Etienne's eyes opened wide. He did not in the least comprehend how he could serve.

“I know you will not desert a friend, Etienne. I know you'll stand behind me. I know you love the children. So be a brave man now!”

The next moment Etienne was so frightened that he feared he would drop where he stood, because the young man raised his voice so that it rang through the great hall and all eyes were turned that way.

“Your honor the mayor, and gentlemen; I am a stranger here. But I humbly ask permission to address you.”

“If you are a witness in the police matter you will be called on in your turn after the recess,” stated the mayor.

“I am not a witness in the police matter. I am here on other business.”

“There is no other business before this meeting.”

“But there should be, sir, for the business I have come on is a dreadful matter. It is a matter of life and death.”

A hush fell on those in the chamber, and the mayor and his aldermen leaned forward, staring apprehensively. They had been warned that there were dangerous labor-agitators in the city. Many meetings had been broken up by the police at the request of Colonel Dodd, president of the Consolidated Water Company, and other employers had backed him. This tall young man had startled them with his sudden outbreak.

“It is a matter, gentlemen, which concerns every man, woman, and child in this city--vitally concerns them every hour of the day--every hour they are awake. You say you have no other business now except this silly police investigation. For God's sake, wake up and attend to real business--save the people's lives. Here you are in session and here are the people to listen.”

“State your complaint. Be very brief,” commanded the mayor.

But Walker Farr, it was plain, possessed craft as well as courage; he realized that curiosity, properly tickled, will make men more patient in listening.

“First, I want to call a witness. I am not known to this city. But I have here a man whom many of you know, I'm sure, for he has stood out in plain view of a street where many pass, and has worked there for thirty years. It is Etienne Provancher.”

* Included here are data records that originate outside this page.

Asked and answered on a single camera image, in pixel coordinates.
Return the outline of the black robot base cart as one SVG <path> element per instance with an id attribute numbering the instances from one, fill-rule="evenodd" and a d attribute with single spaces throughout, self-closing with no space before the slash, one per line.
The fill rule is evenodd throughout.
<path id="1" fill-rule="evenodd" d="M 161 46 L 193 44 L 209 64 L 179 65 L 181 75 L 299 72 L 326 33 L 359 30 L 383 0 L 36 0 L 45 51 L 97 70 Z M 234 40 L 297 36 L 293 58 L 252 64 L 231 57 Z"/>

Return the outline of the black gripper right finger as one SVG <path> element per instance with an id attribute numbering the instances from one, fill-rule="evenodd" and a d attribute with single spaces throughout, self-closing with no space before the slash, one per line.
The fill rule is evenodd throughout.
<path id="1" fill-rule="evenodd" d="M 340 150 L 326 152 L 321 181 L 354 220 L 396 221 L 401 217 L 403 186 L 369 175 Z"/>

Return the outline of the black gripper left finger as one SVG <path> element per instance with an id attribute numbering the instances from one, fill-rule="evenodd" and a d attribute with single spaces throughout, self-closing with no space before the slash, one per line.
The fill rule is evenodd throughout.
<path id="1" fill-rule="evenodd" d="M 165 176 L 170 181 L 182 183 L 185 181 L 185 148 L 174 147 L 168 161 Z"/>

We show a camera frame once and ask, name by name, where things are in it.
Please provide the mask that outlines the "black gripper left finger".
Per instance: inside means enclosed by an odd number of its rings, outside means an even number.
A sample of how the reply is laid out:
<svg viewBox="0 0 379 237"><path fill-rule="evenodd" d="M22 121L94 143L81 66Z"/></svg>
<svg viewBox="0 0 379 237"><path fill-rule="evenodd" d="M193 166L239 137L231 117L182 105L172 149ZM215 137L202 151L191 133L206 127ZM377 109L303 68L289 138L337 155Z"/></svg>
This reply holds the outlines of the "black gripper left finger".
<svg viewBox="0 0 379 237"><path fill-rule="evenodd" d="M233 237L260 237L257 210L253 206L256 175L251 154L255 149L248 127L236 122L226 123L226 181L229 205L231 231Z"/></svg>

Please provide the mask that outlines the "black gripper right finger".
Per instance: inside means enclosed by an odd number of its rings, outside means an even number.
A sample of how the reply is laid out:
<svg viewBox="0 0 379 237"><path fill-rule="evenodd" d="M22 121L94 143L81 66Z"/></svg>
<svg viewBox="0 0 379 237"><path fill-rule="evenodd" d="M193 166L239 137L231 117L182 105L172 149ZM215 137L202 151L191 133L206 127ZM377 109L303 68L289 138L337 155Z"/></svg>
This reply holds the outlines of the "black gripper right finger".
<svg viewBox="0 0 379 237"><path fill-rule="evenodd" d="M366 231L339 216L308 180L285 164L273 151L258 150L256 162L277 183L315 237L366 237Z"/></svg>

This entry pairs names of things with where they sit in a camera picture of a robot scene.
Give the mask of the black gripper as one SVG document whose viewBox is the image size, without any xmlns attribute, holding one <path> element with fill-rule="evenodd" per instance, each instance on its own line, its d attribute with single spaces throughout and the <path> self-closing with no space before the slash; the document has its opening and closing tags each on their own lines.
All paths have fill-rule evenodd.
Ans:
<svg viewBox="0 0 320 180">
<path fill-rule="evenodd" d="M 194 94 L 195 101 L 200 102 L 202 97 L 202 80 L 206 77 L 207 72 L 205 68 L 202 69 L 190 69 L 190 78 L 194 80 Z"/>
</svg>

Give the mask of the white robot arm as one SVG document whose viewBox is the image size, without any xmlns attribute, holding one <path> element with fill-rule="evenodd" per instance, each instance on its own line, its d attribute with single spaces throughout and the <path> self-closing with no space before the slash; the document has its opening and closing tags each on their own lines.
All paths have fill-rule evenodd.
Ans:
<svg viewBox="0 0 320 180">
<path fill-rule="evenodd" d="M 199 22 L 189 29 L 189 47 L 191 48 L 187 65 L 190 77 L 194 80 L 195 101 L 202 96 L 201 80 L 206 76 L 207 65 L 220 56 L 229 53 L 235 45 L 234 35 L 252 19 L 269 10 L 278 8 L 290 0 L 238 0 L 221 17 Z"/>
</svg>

Several men laughed when Farr pushed the old man into view. There was a murmured chorus of “Pickaroon.”

“It's for the children--the poor folks--for the memory of our little girl,” hissed Farr in the old man's ear. “Will you go to your bed to-night--the night of the day we buried her--knowing that--you are a coward? These are only men. We must tell them so that they will know. Speak! Tell them!” He set his firm clutch around the trembling old Frenchman's arm and held him out where all could see.

“I do not know how to talk here--to so much man--to the lords of the city,” stammered the miserable old man, licking his parched lips, scared until all was black before his eyes.

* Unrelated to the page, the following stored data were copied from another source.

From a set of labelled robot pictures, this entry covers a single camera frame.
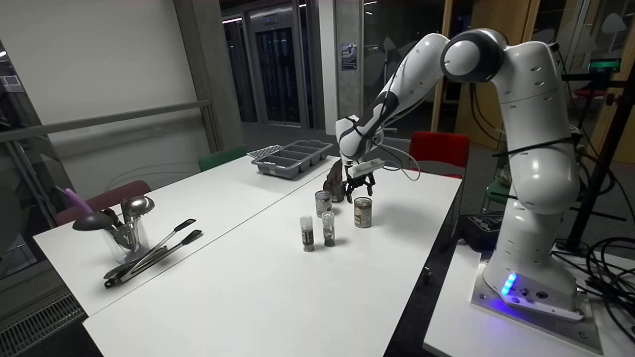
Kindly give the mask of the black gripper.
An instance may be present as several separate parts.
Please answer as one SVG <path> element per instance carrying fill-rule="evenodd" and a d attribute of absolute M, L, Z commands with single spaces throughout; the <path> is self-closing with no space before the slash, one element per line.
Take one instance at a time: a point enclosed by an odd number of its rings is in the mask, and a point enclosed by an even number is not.
<path fill-rule="evenodd" d="M 344 196 L 348 202 L 352 202 L 352 192 L 358 186 L 366 186 L 368 188 L 368 196 L 374 196 L 374 186 L 376 186 L 376 176 L 374 172 L 364 174 L 364 176 L 352 176 L 346 168 L 346 182 L 344 182 Z"/>

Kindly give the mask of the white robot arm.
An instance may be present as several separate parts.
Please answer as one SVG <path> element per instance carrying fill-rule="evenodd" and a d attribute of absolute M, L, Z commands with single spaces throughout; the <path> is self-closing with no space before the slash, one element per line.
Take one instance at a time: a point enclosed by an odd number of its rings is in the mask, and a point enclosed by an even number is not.
<path fill-rule="evenodd" d="M 439 79 L 491 83 L 505 123 L 511 198 L 485 283 L 509 305 L 562 319 L 584 317 L 576 277 L 552 257 L 556 230 L 580 192 L 564 83 L 544 41 L 511 43 L 491 27 L 423 35 L 364 115 L 336 121 L 346 188 L 372 174 L 364 156 L 384 127 L 415 107 Z"/>

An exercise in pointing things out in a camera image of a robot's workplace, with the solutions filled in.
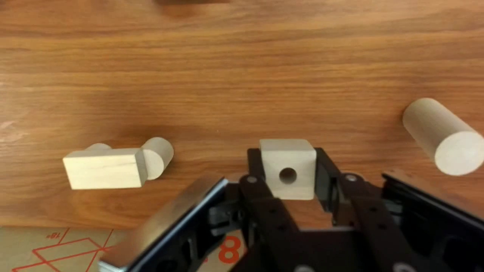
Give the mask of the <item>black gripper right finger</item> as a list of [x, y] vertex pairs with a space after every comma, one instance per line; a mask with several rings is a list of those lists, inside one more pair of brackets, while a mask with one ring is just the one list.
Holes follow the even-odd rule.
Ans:
[[317, 200], [331, 212], [334, 227], [347, 226], [368, 272], [394, 272], [403, 262], [403, 237], [381, 199], [381, 190], [361, 175], [341, 172], [329, 155], [316, 149]]

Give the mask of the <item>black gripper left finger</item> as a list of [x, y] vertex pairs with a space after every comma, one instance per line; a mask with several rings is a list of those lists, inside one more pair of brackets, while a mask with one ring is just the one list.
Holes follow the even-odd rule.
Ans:
[[247, 173], [238, 179], [244, 211], [241, 234], [246, 252], [237, 272], [293, 272], [297, 226], [267, 184], [261, 150], [246, 150]]

The hush was profound. Men curved their palms at their ears, wondering what old Pickaroon could have to say in City Hall.

“Remember what we have left up there--in the cemetery--the poor children in their graves,” muttered Farr, again bending close to Etienne's ear.

Then, thus reminded, thus spurred, all his Gallic emotion bursting into flame in him suddenly, the old man felt the desperate resolution that often animates the humble and ignorant in great emergencies. The little ones had been martyrs--why not he? That thought flashed through the tumult in his brain.